▶ _What you are asked to do_: Report every line below that holds the word "mount".

[Data section]

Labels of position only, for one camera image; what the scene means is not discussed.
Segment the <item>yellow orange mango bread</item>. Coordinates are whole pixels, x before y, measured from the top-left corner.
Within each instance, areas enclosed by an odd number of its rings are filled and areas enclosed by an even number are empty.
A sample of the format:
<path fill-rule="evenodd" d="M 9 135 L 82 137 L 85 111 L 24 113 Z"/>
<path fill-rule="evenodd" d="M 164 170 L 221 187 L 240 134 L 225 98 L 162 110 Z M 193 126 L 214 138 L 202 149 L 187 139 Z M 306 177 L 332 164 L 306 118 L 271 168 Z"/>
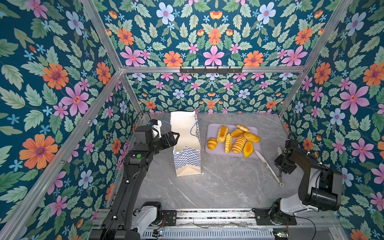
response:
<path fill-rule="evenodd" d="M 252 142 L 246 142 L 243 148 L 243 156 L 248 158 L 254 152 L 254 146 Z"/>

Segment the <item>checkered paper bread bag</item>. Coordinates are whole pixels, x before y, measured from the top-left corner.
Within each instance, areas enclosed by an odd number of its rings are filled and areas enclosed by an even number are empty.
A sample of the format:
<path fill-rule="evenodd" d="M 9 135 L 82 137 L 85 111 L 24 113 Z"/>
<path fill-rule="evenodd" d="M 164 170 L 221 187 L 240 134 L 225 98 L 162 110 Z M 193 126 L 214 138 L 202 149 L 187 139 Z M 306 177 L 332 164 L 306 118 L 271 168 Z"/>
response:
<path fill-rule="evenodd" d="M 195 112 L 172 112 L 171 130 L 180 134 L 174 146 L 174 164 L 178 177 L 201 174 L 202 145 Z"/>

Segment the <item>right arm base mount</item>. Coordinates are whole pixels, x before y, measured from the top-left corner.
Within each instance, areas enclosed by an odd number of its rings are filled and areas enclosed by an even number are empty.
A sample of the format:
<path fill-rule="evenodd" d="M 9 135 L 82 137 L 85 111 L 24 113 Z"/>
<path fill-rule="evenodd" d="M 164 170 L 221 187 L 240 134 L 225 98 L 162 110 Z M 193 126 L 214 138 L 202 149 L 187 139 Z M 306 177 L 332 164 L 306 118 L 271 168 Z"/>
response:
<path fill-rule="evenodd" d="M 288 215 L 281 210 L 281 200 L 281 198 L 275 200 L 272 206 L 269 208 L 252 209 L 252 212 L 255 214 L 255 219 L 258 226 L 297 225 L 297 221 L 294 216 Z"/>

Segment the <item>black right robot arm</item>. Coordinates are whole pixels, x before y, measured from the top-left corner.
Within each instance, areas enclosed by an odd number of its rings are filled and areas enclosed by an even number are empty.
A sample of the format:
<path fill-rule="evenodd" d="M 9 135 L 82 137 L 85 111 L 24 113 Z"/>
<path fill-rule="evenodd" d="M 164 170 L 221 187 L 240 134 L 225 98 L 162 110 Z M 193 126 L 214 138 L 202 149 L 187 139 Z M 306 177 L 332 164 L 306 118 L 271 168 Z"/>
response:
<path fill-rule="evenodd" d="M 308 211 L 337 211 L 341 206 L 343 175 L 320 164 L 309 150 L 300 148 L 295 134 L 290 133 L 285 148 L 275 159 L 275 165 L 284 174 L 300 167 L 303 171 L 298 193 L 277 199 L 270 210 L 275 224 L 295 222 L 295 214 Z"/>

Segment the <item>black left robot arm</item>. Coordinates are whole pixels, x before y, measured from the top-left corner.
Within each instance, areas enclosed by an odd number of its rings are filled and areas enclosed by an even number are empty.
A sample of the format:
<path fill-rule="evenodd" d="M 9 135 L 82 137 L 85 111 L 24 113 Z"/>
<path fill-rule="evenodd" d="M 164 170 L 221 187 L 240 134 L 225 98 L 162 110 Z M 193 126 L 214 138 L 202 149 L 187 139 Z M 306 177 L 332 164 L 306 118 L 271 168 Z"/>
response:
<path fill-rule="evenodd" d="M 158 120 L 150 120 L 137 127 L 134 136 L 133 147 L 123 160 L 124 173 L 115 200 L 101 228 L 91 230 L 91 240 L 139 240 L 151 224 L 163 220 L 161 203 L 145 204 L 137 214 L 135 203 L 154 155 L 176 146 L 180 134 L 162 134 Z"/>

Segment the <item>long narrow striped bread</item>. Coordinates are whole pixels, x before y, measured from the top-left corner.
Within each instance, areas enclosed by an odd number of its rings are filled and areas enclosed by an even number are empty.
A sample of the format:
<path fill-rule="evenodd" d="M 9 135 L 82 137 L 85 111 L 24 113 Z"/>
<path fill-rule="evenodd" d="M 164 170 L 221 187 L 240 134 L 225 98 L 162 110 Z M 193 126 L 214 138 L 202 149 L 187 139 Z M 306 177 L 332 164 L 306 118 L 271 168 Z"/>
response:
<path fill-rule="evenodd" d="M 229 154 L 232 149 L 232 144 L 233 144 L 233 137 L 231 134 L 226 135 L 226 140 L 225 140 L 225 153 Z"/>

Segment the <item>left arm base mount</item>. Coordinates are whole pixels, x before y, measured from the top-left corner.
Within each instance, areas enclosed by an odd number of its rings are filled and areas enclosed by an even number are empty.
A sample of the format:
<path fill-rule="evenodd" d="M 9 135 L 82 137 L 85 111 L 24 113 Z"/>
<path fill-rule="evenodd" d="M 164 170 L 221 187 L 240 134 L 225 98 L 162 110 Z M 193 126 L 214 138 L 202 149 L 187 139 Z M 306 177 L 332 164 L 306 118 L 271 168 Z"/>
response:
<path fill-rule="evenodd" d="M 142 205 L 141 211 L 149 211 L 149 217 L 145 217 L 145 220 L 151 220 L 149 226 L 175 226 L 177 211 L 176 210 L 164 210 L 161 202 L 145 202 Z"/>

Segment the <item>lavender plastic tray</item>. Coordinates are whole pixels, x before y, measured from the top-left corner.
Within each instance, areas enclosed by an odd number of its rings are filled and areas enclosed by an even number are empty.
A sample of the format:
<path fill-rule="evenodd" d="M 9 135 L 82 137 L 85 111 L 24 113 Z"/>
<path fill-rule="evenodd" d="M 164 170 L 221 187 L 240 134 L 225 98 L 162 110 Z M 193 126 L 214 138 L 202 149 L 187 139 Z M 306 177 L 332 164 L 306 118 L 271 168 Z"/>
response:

[/Data section]

▶ _Answer space_:
Segment the <item>right arm base mount</item>. Coordinates are whole pixels, x before y, measured from the top-left corner.
Segment the <item>left arm base mount</item>. Coordinates are whole pixels, x before y, measured from the top-left corner.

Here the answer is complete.